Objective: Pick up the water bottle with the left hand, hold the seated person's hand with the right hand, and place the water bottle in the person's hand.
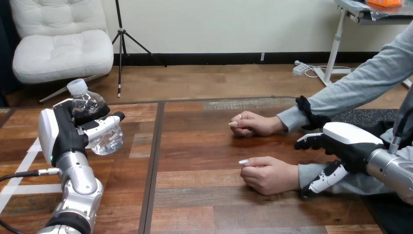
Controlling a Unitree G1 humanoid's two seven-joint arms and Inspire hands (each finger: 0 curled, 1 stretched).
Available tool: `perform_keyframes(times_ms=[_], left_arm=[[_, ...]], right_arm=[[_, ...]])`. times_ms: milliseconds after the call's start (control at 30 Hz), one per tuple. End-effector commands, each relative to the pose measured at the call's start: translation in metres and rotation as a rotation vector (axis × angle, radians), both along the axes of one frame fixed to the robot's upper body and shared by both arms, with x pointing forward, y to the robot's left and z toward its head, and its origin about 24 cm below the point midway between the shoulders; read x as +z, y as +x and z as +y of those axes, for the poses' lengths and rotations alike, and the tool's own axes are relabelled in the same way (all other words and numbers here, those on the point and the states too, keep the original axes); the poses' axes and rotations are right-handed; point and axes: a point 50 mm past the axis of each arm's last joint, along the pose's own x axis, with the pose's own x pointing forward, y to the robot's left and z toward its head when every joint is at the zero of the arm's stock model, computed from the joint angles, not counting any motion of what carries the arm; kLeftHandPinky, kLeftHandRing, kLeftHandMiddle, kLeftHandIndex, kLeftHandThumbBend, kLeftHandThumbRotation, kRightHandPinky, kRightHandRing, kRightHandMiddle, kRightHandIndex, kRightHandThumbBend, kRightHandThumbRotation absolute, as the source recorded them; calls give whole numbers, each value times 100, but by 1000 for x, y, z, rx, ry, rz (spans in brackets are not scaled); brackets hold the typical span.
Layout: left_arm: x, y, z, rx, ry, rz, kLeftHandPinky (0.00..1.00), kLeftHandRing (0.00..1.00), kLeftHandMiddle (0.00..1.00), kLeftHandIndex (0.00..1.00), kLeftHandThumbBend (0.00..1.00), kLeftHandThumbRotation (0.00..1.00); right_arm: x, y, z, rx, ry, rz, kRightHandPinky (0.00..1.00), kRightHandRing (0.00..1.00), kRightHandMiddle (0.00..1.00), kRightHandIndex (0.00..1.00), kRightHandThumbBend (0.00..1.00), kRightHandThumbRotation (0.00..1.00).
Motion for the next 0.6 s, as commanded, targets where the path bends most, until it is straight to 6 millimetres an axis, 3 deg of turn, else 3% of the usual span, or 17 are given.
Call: perform_keyframes(times_ms=[0,567], left_arm=[[34,19,-6,-30,20,-130,29,34,39,47,77,0],[34,20,-6,-27,18,-127,23,29,35,47,77,0]], right_arm=[[35,20,-1,7,-33,-108,74,84,85,82,100,33],[28,21,2,4,-51,-85,73,83,84,82,100,34]])
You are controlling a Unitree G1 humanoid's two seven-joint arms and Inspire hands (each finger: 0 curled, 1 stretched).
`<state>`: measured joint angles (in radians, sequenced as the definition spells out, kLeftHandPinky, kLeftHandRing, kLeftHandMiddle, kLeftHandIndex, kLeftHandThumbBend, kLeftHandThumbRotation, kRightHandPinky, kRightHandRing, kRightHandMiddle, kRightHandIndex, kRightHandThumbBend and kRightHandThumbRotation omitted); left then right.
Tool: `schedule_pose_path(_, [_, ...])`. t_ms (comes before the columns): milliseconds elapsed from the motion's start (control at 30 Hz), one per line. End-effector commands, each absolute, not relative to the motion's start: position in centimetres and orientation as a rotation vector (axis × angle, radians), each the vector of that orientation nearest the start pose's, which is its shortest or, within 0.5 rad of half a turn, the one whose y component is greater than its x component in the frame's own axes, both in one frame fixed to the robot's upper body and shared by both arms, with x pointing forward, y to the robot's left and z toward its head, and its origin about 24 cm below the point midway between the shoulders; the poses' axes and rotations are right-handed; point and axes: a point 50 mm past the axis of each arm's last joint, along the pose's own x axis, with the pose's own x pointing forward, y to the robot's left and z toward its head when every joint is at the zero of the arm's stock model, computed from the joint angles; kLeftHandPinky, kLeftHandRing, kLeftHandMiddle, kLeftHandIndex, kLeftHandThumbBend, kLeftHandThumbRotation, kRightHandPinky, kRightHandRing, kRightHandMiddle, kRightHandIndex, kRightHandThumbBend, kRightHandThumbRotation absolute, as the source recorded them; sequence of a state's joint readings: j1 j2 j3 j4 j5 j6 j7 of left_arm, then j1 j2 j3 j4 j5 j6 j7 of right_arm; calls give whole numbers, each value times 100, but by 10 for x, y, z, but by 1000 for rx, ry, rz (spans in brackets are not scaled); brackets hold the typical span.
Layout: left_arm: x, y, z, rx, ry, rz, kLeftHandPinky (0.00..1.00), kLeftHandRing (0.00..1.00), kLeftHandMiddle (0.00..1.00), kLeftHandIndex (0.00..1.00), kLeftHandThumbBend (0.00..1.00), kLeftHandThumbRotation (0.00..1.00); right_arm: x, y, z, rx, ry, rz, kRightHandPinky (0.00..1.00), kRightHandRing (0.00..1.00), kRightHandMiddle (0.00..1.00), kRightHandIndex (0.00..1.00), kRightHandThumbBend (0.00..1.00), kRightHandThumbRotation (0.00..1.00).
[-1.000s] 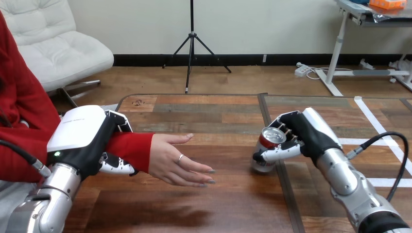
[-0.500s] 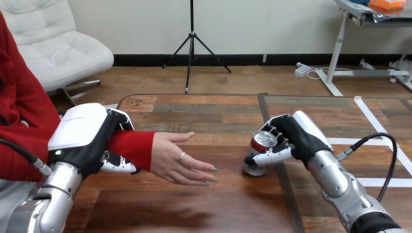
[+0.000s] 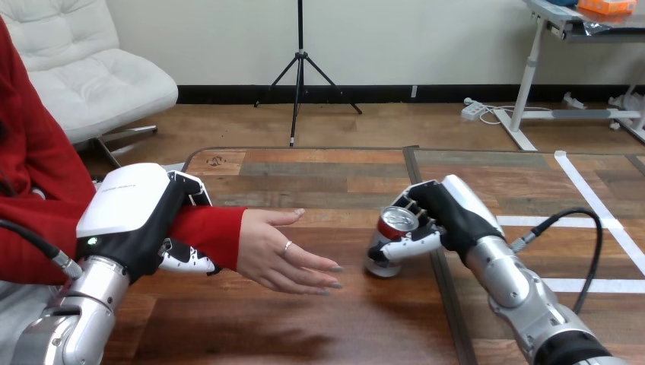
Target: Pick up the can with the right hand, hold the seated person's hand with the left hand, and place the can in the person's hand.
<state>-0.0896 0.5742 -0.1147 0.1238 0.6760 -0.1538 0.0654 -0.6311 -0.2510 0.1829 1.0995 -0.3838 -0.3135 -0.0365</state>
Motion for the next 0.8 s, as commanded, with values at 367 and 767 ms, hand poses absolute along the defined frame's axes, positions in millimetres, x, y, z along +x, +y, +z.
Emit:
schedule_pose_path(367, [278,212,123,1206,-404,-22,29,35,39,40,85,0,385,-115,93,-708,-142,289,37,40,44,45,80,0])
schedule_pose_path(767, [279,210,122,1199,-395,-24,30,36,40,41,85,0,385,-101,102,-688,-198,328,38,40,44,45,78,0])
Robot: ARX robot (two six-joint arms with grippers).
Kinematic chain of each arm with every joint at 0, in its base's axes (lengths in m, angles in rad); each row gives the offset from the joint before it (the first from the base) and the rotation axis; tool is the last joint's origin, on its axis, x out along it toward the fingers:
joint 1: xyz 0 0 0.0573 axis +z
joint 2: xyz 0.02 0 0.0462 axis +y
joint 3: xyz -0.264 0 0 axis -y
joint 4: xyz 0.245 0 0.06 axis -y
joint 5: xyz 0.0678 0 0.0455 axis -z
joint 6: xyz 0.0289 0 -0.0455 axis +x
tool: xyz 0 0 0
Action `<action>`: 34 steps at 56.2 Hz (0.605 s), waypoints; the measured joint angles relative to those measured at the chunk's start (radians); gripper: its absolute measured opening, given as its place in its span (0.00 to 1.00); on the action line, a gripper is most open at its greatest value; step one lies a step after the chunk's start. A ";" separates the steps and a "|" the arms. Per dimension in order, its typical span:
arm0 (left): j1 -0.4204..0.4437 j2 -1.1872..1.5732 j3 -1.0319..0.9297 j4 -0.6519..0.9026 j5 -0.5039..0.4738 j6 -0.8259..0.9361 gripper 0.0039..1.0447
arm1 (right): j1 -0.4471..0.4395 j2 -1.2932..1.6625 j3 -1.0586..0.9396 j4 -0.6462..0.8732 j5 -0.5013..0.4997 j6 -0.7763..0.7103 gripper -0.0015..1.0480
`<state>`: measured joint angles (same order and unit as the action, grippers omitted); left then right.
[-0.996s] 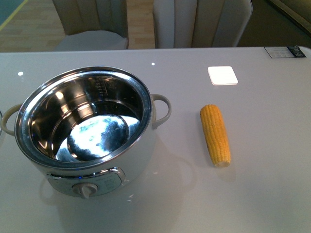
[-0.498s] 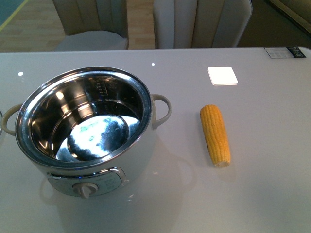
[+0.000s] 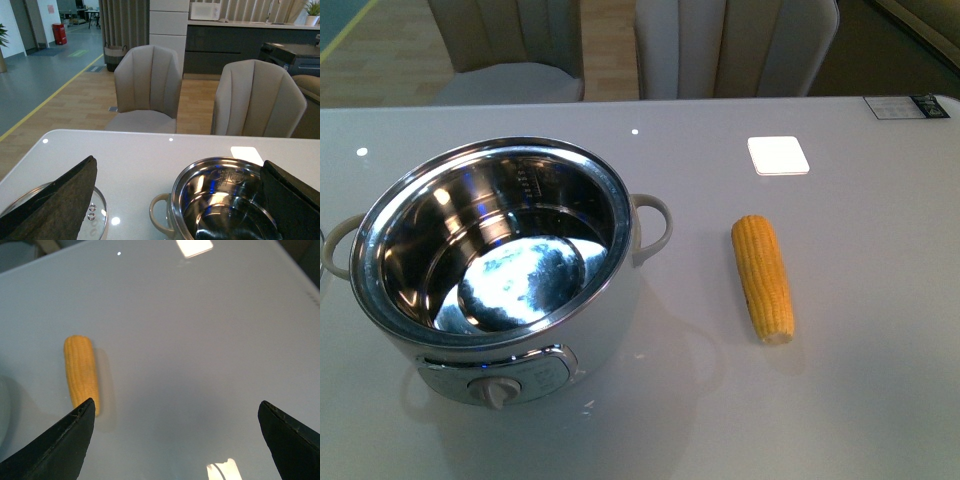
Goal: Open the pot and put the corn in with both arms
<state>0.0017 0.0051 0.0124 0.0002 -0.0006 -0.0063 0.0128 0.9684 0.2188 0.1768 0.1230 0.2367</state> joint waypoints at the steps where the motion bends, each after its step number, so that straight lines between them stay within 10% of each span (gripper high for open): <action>1: 0.000 0.000 0.000 0.000 0.000 0.000 0.93 | -0.001 0.059 0.008 0.049 -0.014 -0.014 0.92; 12: 0.000 0.000 0.000 0.000 0.000 0.000 0.93 | 0.004 0.538 0.144 0.359 -0.103 -0.125 0.92; 34: 0.000 0.000 0.000 0.000 0.000 0.000 0.93 | 0.139 1.020 0.459 0.365 -0.108 -0.218 0.92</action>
<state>0.0017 0.0051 0.0124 0.0002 -0.0002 -0.0063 0.1520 1.9884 0.6781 0.5415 0.0147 0.0185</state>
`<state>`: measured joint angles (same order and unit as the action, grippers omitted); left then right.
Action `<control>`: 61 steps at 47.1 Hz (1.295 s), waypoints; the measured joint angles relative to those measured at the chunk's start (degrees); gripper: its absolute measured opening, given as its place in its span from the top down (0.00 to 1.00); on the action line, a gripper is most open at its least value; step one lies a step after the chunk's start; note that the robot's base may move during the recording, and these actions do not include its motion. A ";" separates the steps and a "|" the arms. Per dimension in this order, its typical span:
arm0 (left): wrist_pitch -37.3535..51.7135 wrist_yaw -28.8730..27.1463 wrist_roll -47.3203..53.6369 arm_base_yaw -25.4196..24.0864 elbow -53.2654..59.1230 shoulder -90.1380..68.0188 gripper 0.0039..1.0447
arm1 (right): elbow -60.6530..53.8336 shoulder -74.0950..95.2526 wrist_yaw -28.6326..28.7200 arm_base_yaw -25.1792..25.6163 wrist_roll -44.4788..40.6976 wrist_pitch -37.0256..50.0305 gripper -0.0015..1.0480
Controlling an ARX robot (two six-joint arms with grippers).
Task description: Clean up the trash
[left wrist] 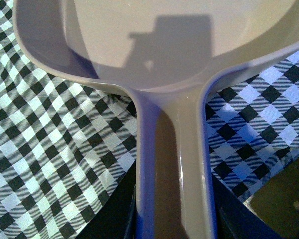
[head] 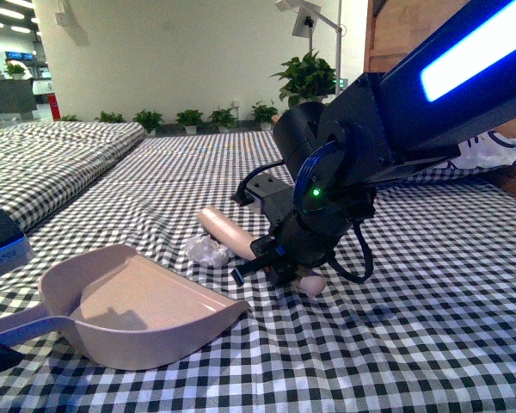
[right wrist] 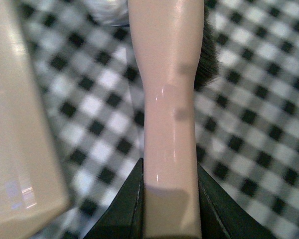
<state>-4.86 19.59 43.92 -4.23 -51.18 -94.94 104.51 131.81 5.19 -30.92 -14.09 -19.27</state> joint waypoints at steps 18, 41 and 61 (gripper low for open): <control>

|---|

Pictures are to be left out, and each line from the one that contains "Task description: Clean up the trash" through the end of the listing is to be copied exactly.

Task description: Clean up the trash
[left wrist] 
[head] 
[right wrist] 
<state>-4.86 19.59 43.92 -4.23 -51.18 -94.94 104.51 131.81 5.19 -30.92 -14.09 -19.27</state> joint waypoints at steps 18, 41 and 61 (gripper low for open): <control>

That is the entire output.